* **MATERIAL FOR THIS TASK**
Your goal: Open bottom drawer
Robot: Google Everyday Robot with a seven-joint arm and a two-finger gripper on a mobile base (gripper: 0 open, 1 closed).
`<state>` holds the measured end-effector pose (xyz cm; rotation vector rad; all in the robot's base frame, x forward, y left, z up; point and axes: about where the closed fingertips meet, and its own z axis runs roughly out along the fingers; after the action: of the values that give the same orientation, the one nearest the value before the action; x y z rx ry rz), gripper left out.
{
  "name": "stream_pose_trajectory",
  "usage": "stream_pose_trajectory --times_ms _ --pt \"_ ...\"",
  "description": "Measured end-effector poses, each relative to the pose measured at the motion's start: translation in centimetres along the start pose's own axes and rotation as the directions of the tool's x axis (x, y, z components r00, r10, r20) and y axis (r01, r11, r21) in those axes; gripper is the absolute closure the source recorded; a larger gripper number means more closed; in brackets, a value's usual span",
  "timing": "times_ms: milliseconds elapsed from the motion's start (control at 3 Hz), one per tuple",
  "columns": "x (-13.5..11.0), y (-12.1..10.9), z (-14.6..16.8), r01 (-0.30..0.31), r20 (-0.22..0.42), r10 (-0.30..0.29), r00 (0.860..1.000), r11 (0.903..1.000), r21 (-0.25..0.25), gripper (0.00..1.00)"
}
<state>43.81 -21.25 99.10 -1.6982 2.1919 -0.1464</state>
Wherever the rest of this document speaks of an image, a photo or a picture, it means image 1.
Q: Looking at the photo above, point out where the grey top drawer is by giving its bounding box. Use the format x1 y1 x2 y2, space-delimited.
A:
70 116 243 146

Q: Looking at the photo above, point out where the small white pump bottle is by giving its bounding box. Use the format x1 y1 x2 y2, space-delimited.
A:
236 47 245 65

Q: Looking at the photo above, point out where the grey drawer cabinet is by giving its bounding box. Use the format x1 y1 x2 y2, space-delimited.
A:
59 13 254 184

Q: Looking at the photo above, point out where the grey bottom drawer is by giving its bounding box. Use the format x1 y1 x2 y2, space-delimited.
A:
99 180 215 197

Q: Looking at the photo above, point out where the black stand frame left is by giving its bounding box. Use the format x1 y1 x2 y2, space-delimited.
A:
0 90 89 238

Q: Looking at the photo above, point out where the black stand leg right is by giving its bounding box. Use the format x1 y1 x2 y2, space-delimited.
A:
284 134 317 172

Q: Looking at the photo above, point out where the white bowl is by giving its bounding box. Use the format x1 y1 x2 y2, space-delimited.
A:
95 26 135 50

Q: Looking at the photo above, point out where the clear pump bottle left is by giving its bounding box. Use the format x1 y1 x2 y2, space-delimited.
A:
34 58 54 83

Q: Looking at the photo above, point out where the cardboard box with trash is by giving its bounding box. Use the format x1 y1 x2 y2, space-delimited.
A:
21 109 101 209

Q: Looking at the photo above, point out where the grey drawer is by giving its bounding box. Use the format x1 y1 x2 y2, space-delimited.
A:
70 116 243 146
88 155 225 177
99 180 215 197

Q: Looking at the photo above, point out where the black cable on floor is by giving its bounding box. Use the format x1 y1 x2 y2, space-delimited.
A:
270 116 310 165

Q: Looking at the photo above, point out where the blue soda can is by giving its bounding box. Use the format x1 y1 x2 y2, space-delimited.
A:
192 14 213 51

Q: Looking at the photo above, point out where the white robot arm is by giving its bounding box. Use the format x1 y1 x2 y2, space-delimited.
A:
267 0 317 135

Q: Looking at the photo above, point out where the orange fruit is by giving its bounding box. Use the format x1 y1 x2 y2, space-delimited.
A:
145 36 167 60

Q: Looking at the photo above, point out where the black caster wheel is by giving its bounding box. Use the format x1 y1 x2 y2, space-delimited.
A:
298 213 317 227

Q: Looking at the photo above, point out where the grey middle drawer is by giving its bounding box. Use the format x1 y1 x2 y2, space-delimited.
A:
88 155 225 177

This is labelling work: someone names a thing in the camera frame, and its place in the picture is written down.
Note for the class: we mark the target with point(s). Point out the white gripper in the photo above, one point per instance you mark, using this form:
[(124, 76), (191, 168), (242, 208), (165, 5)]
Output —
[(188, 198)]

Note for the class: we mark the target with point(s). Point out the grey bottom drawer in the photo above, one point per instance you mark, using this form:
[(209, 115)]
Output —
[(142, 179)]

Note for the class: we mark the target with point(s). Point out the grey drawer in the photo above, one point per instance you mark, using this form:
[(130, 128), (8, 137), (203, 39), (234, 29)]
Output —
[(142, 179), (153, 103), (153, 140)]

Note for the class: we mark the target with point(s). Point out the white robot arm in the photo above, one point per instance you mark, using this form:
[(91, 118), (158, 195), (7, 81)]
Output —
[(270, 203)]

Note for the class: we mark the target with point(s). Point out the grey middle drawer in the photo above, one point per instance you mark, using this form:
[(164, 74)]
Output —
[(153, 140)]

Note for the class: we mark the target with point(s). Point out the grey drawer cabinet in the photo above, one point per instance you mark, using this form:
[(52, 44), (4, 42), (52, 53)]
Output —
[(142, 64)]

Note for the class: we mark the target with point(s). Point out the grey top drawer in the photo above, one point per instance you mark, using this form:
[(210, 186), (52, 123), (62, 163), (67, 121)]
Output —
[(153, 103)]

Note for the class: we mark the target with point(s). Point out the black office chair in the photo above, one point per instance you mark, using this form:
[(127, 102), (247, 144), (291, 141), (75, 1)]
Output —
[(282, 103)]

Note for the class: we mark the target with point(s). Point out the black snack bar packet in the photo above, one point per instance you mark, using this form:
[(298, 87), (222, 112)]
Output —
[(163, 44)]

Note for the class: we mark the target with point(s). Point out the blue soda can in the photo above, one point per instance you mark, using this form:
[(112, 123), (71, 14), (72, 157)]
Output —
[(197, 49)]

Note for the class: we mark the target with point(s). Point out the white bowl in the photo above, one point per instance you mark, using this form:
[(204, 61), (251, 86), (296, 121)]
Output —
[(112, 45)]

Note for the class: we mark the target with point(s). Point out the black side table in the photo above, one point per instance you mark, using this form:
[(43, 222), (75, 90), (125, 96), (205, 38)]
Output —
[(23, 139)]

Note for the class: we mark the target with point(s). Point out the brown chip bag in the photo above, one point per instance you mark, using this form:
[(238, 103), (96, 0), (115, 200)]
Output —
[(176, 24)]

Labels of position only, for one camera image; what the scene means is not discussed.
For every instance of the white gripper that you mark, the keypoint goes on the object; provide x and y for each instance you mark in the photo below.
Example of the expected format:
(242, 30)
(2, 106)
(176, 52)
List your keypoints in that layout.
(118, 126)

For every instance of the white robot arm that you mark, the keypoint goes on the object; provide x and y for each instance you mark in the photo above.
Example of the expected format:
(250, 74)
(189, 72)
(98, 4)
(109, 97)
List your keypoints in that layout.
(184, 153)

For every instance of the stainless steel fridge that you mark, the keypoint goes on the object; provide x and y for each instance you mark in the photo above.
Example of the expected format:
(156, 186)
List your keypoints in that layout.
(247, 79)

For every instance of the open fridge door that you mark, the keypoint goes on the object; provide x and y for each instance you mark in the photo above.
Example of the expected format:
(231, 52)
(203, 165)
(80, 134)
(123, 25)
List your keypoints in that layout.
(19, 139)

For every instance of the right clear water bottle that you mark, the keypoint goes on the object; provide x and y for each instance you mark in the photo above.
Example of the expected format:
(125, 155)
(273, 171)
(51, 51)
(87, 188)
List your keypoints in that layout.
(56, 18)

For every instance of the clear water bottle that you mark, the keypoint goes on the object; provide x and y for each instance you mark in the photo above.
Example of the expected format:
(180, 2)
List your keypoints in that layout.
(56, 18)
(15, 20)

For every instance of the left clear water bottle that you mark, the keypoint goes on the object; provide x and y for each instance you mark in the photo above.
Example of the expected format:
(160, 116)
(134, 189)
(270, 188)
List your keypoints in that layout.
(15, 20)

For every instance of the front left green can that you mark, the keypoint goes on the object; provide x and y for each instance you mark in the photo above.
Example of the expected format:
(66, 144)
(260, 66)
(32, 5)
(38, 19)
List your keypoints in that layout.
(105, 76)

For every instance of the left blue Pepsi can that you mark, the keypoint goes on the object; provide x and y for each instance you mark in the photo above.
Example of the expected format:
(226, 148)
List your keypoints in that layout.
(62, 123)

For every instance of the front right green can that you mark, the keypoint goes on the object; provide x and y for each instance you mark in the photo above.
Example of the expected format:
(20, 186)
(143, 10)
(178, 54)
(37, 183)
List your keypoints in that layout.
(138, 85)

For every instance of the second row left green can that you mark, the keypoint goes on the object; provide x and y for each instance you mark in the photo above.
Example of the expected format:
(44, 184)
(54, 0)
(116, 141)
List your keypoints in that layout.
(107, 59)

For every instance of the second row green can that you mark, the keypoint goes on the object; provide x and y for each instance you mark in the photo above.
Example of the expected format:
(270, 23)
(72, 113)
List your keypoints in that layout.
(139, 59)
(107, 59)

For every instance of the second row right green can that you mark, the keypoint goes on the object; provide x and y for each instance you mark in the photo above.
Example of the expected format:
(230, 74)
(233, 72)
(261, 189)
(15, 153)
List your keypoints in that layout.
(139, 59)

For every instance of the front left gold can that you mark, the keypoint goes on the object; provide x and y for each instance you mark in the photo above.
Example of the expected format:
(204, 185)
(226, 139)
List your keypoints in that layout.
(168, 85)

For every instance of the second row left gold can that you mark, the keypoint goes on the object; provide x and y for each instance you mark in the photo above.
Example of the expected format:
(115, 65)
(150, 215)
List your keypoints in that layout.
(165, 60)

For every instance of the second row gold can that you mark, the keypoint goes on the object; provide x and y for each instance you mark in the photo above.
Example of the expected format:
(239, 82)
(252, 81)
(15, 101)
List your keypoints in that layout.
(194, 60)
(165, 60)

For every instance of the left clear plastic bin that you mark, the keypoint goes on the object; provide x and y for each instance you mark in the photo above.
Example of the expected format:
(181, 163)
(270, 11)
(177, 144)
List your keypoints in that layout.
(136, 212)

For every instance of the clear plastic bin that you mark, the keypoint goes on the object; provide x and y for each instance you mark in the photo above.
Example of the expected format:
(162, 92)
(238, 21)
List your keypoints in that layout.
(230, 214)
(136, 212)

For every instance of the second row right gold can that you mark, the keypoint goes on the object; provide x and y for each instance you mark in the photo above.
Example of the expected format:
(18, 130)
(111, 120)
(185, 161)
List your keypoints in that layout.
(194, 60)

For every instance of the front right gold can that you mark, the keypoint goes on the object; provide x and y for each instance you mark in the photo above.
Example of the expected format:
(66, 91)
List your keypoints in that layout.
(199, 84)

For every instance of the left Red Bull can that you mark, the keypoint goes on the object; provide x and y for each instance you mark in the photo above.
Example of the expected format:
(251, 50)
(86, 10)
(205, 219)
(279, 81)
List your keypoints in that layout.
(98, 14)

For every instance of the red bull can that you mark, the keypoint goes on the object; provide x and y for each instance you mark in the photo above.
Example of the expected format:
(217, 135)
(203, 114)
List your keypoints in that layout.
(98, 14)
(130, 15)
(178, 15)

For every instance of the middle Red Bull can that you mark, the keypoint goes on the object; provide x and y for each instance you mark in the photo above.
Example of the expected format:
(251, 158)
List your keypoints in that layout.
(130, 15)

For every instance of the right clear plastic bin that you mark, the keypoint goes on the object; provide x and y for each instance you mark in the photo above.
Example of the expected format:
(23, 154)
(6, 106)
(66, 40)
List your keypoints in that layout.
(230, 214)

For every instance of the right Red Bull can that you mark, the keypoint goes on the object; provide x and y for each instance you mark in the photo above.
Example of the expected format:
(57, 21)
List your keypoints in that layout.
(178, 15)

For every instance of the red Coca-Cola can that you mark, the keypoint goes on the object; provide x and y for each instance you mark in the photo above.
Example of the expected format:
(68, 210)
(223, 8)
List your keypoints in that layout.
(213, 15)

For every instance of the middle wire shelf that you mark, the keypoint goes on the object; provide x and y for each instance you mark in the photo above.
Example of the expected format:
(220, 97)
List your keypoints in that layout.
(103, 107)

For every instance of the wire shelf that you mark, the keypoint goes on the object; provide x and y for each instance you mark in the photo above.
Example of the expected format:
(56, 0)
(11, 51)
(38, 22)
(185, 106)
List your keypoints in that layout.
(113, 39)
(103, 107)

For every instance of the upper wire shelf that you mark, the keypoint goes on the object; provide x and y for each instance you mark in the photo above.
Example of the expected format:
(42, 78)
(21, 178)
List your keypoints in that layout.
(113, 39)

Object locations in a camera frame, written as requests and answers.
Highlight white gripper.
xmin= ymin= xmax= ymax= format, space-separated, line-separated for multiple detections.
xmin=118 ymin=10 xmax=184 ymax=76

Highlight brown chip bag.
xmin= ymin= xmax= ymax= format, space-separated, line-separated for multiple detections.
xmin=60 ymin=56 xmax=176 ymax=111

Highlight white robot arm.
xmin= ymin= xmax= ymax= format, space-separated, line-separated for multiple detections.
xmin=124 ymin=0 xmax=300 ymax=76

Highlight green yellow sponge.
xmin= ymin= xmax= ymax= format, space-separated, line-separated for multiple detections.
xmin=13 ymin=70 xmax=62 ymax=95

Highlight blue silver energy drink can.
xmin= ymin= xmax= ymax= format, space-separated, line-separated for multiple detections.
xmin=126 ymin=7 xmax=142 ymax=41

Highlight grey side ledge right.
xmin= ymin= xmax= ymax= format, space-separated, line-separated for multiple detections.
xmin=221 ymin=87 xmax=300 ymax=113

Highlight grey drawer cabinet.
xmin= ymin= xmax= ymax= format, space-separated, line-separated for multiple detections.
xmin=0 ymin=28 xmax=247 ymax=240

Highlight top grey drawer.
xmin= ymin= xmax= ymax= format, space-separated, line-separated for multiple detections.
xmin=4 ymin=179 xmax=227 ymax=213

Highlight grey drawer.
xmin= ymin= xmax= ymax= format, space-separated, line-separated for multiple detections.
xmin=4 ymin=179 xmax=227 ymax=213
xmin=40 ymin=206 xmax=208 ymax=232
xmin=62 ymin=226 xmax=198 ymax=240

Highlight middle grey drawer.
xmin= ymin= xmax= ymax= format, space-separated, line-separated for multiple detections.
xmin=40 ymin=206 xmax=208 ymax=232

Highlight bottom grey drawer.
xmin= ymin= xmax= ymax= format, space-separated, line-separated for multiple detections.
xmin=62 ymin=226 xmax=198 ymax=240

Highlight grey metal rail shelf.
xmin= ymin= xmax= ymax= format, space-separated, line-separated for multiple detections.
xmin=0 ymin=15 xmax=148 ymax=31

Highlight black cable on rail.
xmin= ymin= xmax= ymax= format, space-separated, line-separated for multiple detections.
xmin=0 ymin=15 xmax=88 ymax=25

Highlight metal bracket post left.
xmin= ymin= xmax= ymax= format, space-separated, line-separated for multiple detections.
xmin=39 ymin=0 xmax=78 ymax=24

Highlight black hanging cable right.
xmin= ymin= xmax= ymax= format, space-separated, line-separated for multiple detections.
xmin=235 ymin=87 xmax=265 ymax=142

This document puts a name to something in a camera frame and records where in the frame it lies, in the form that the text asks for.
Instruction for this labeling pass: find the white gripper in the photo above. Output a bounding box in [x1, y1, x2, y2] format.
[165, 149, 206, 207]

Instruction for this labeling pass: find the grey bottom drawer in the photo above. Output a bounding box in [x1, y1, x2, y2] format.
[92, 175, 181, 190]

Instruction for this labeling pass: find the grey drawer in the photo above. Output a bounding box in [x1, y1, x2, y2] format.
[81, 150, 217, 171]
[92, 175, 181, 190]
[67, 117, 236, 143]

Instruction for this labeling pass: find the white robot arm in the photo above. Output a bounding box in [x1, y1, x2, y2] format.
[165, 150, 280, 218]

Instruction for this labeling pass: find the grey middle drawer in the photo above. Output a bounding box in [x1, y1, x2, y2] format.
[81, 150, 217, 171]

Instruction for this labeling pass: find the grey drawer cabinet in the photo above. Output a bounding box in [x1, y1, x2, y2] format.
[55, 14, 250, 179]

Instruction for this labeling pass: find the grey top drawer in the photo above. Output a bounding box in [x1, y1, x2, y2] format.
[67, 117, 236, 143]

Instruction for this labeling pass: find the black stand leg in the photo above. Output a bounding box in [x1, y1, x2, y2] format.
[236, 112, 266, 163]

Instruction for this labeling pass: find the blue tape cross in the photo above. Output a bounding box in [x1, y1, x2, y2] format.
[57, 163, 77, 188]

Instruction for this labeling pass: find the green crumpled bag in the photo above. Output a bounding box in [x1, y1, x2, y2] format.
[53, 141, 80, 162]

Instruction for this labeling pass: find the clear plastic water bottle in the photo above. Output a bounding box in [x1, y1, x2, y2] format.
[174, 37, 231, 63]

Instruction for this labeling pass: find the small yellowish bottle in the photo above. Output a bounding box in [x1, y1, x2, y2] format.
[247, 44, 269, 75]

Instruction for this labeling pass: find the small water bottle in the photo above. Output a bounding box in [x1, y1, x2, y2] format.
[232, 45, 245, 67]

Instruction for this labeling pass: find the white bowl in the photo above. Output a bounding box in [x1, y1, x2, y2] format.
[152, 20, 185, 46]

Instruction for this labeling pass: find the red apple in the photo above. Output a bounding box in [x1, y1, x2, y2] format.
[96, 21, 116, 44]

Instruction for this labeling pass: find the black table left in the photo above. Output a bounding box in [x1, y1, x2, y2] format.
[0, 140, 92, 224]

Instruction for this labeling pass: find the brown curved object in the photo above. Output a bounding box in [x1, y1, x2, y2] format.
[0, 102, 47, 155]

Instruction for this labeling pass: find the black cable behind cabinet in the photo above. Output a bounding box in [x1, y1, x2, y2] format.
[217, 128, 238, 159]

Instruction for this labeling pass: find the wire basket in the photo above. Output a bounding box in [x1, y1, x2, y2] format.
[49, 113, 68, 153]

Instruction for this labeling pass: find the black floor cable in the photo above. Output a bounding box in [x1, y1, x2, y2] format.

* **PROMPT**
What should be returned is the run of lines from the first line of the material through the line containing "Robot: Google Everyday", exact and inclusive, and nothing else.

* **WRITTEN SOLUTION**
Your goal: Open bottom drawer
Robot: Google Everyday Robot with a seven-joint arm and a two-finger gripper on a mobile base (gripper: 0 open, 1 closed).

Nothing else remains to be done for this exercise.